### DATA SHOWN

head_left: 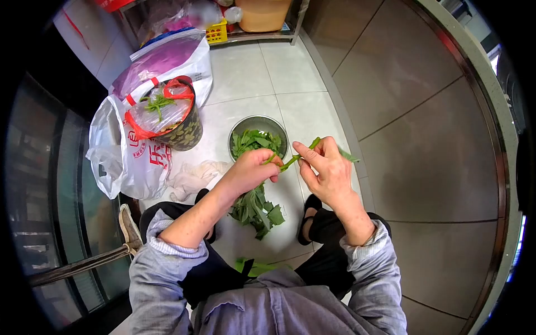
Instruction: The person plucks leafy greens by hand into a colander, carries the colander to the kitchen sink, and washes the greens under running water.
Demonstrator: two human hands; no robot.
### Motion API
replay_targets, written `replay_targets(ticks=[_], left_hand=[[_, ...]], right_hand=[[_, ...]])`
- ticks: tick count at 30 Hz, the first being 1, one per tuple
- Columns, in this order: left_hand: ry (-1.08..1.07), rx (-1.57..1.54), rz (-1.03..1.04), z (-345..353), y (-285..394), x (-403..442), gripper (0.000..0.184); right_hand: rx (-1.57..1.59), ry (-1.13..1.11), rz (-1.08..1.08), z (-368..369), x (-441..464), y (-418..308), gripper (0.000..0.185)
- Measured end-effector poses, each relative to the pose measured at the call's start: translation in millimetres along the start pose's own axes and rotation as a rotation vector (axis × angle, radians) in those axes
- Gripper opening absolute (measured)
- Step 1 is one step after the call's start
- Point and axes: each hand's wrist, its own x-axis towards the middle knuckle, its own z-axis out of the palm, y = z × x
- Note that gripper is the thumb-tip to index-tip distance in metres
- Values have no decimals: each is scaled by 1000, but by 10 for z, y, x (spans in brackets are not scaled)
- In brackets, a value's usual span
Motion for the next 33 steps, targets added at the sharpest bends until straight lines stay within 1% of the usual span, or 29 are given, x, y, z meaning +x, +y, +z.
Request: replay_targets(ticks=[1, 3, 4, 6, 7, 8, 11, 12, 14, 17, 20, 21, 23, 24, 26, 27, 28, 29, 32, 33], left_hand=[[-7, 34, -23, -11, 26, -6, 19], [46, 80, 61, 18, -76, 24, 20], [73, 105, 102, 32, -117, 32, 21], [101, 267, 167, 43, -124, 18, 21], [114, 346, 197, 59, -96, 3, 20], [121, 357, 229, 80, -65, -14, 20], [134, 377, 240, 105, -58, -20, 20], [114, 391, 214, 99, -22, -34, 19], [74, 419, 165, 86, 74, -59, 18], [246, 681, 525, 139, -121, 9, 14], [209, 1004, 319, 253, -11, -37, 12], [243, 969, 337, 272, -1, -34, 12], [311, 900, 375, 290, 15, -20, 12], [408, 740, 397, 296, -15, 19, 13], [586, 417, 435, 296, -150, 163, 15], [669, 229, 400, 220, -173, 266, 19], [695, 127, 331, 113, -183, 334, 21], [720, 24, 259, 31, -211, 369, 23], [443, -27, 114, 9, -71, 263, 22], [367, 19, 133, 51, -78, 252, 19]], right_hand=[[-63, -32, 20, 8, -23, 25, 26], [-193, -94, 56, 41, -88, 60, 25], [-226, -103, 29, 46, -103, 41, 24], [-295, -120, -25, 56, -114, -4, 22], [-256, -131, -55, 47, -97, -2, 21], [-216, -142, -85, 35, -73, 4, 20], [-105, -134, -130, 52, -30, 65, 19], [-70, -124, -137, 64, -33, 85, 19], [-172, -206, -127, 97, -89, 81, 19], [-238, -302, -103, 115, -113, 80, 20], [-200, -337, -58, 119, -128, 116, 17], [-175, -342, -42, 125, -133, 126, 15], [-13, -260, 93, 156, -137, 85, 13], [67, -216, 160, 177, -138, 54, 12], [243, -285, 259, 300, -224, -24, 11], [330, -317, 309, 357, -263, -83, 12], [305, -335, 303, 352, -261, -179, 14], [323, -300, 340, 319, -238, -181, 15], [362, -193, 462, 260, -170, -90, 15], [341, -192, 481, 234, -162, -48, 15]])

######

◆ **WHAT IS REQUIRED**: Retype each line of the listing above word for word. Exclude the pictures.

◆ **ANSWER SPACE**:
head_left: 
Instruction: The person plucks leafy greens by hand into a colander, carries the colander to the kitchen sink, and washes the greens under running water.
Demonstrator: two human hands; no robot.
### Motion API
replay_targets, written `replay_targets(ticks=[_], left_hand=[[_, ...]], right_hand=[[_, ...]])`
- ticks: tick count at 30 Hz, the first being 1, one per tuple
- Columns, in this order: left_hand: ry (-1.08..1.07), rx (-1.57..1.54), rz (-1.03..1.04), z (-345..353), y (-285..394), x (-403..442), gripper (0.000..0.184); right_hand: rx (-1.57..1.59), ry (-1.13..1.11), rz (-1.08..1.08), z (-368..369), x (-441..464), y (-418..308), gripper (0.000..0.185)
- Measured end-effector poses, each relative to the pose measured at the call's start: translation in millimetres along the start pose's own axes and rotation as a rotation vector (axis × angle, radians) in those axes
- Gripper opening absolute (measured)
- Step 1 is one step after the call's start
- Point and axes: each hand's wrist, its own x-axis towards the middle knuckle, its own z-axis out of the palm, y = z × x
- Note that gripper is the thumb-tip to index-tip distance in metres
- Values have no decimals: each is scaled by 1000, but by 10 for z, y, x (spans in brackets are not scaled)
- In brackets, a value's usual span
Motion for the next 33 steps, targets added at the sharpest bends until straight lines stay within 1% of the usual span, or 29 are given, x, y, z meaning +x, +y, +z.
Request: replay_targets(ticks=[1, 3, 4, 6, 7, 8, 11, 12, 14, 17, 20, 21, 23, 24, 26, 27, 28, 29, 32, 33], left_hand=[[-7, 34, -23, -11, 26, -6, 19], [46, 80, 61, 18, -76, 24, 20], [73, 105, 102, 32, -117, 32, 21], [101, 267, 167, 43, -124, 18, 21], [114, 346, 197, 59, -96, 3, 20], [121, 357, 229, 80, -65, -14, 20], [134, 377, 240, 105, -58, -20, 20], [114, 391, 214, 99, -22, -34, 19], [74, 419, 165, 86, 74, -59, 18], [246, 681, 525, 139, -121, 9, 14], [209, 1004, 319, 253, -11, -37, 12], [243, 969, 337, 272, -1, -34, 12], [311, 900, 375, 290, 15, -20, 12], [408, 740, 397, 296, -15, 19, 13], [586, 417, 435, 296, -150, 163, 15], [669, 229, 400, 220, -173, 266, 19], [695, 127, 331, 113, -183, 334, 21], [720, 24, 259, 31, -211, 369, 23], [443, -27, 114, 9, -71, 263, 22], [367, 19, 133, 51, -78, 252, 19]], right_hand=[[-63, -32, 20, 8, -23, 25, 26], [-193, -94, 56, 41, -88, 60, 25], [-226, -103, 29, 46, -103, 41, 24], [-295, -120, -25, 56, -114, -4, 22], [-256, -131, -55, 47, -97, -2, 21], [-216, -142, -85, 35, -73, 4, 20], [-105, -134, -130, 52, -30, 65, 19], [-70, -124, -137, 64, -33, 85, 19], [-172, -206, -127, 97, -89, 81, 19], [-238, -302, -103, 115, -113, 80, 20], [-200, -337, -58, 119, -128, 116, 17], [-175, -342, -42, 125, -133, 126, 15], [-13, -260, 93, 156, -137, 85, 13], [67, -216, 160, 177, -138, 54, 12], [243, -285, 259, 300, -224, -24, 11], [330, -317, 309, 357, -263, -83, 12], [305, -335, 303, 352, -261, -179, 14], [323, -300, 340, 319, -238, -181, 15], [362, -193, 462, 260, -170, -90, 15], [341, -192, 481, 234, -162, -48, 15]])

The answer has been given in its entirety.